Once you find the line with "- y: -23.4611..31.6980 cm" in the data that follows, repeat it and every line after it exactly, through the line with "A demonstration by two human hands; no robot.".

===

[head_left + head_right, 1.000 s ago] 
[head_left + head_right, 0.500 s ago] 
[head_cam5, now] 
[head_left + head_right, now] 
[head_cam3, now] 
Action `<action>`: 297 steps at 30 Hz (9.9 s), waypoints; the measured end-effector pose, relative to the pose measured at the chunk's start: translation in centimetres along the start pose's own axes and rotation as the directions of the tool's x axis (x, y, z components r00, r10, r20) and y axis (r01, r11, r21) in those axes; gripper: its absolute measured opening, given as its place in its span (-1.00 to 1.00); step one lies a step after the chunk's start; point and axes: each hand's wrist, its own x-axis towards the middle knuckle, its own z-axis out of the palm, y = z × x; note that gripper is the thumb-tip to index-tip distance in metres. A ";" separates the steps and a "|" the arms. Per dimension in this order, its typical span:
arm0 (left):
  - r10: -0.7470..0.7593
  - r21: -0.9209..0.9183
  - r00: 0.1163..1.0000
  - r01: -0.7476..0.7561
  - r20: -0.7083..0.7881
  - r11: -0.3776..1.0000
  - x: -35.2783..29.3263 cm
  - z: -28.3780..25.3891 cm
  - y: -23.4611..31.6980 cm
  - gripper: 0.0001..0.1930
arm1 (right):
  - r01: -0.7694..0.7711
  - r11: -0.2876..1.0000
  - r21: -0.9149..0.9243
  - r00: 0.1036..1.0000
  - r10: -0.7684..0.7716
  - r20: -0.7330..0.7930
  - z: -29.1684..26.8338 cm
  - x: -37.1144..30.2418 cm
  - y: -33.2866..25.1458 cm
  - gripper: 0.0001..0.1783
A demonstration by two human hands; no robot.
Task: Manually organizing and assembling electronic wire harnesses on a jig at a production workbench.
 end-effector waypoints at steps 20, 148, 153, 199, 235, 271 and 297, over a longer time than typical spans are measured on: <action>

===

Result:
  - y: -23.4611..31.6980 cm
  - gripper: 0.0001..0.1930
arm1 (right):
  - r01: -0.7694..0.7711
  - r11: -0.2876..1.0000
  - r21: -0.9149..0.9243
  - r00: 0.1036..1.0000
  - r10: -0.7684..0.7716
  - r20: -0.7330..0.7930
  - z: -29.1684..26.8338 cm
  - x: -37.1144..30.2418 cm
  - y: -33.2866..25.1458 cm
  - gripper: 0.0001..0.1783
A demonstration by two human hands; no robot.

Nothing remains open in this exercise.